> **Work item**
Return only those lines of the records below in which "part" appears.
-------- Given data
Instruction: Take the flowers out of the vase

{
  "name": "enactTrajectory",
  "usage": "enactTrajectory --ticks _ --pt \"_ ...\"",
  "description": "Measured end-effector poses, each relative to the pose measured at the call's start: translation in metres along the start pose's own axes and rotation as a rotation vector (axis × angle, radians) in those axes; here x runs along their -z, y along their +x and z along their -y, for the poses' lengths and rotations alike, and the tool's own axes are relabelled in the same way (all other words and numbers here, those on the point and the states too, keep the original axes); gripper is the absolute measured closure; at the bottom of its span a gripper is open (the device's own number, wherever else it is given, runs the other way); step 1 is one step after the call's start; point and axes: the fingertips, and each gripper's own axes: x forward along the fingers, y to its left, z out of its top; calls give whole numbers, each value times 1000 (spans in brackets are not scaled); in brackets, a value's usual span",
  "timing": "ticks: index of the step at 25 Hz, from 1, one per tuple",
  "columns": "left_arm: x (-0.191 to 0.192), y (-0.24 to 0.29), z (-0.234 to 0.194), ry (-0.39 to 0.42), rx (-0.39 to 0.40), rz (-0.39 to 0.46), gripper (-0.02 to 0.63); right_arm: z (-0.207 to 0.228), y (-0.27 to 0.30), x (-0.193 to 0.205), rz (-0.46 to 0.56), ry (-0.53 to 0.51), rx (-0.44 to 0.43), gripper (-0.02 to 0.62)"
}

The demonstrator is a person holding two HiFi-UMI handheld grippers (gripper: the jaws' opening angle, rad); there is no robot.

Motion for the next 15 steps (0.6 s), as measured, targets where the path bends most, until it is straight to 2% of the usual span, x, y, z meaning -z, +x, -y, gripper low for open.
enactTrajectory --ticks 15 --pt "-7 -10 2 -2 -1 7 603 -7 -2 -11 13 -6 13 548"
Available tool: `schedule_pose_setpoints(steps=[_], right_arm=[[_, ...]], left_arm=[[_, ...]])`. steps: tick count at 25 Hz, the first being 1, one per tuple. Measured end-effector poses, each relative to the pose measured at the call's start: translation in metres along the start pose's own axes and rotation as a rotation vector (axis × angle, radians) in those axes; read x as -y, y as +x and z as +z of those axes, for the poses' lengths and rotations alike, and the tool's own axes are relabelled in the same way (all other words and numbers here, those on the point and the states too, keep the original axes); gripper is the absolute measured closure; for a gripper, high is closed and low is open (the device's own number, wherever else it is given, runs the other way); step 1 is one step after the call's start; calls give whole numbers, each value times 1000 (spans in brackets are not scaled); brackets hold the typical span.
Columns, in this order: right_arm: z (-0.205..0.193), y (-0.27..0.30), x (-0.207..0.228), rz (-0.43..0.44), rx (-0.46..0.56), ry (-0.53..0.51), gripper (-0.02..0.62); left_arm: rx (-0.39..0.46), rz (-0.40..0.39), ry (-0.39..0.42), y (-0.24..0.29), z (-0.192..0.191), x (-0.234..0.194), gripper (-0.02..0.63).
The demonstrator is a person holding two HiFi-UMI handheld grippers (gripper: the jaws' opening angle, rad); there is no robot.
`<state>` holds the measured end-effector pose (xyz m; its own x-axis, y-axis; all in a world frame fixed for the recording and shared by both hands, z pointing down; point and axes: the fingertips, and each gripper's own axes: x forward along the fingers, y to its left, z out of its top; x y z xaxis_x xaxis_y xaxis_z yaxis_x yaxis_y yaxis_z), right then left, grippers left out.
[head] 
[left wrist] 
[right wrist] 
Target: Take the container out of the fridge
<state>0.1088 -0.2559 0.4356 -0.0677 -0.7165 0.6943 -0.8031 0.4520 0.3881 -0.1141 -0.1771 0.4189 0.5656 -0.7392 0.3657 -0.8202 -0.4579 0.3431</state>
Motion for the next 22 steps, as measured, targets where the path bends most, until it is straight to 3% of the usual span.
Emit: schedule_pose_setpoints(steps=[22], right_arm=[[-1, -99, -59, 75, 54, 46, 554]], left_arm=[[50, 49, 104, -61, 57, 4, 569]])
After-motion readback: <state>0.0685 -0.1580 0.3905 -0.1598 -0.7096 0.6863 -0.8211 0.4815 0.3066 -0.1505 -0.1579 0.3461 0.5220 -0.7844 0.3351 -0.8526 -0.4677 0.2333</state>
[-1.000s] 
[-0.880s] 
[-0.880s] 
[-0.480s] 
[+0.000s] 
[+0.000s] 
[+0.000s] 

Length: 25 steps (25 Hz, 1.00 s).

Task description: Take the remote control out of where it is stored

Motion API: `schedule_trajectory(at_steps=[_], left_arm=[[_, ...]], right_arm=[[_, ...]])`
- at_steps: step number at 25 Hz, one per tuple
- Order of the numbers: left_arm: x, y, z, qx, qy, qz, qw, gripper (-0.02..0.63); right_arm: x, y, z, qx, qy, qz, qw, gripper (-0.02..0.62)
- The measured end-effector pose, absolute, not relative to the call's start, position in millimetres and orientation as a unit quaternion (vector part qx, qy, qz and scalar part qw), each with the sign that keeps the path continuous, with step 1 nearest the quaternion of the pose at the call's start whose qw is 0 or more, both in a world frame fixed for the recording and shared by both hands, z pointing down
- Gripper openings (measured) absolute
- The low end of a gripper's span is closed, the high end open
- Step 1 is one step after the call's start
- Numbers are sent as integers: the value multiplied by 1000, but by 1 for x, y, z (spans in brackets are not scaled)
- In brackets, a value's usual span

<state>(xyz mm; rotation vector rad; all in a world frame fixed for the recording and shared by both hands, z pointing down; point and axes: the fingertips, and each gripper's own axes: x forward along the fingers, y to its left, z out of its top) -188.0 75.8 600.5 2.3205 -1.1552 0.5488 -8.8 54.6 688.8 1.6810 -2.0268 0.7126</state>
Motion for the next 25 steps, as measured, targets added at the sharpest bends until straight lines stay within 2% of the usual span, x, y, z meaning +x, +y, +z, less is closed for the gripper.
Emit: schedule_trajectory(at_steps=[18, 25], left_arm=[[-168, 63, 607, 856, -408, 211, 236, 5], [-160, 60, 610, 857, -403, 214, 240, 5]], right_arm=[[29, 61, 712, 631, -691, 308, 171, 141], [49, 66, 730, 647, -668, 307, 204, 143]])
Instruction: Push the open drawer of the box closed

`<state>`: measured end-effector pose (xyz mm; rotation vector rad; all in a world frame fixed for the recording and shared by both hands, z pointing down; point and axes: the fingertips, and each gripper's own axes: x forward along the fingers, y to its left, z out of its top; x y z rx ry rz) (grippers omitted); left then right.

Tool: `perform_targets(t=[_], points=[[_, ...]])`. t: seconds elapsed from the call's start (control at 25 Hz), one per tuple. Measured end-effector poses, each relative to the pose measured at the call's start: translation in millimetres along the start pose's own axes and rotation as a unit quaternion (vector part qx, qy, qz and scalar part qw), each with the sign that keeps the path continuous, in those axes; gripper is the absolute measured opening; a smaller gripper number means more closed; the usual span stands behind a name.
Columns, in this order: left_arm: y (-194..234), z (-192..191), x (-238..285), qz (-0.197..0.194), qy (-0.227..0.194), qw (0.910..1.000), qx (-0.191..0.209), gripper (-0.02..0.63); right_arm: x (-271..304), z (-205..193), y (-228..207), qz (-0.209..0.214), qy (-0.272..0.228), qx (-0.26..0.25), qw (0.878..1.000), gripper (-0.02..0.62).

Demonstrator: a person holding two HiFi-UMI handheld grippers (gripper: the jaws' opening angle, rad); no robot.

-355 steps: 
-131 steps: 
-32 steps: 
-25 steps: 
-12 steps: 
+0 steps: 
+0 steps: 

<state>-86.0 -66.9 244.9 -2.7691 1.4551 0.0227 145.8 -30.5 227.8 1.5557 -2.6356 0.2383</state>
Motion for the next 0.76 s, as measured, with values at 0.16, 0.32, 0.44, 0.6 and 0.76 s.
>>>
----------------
> **Solution**
- The measured end-effector pose, absolute, not relative to the call's start, position in millimetres and orientation as a unit quaternion (vector part qx, qy, qz and scalar part qw), each with the sign that keeps the path continuous, with step 1 nearest the quaternion of the pose at the call's start whose qw is 0 or more, both in a world frame fixed for the recording and shared by both hands, z pointing down
Tool: `perform_targets(t=[_], points=[[_, ...]])`. t: seconds elapsed from the call's start (control at 25 Hz), one per tuple. Measured end-effector poses, each relative to the pose measured at the call's start: translation in millimetres along the start pose's own axes and rotation as a unit quaternion (vector part qx, qy, qz and scalar part qw), each with the sign that keeps the path continuous, in those axes; gripper is the absolute measured opening; a smaller gripper number means more closed; the usual span stands behind a name.

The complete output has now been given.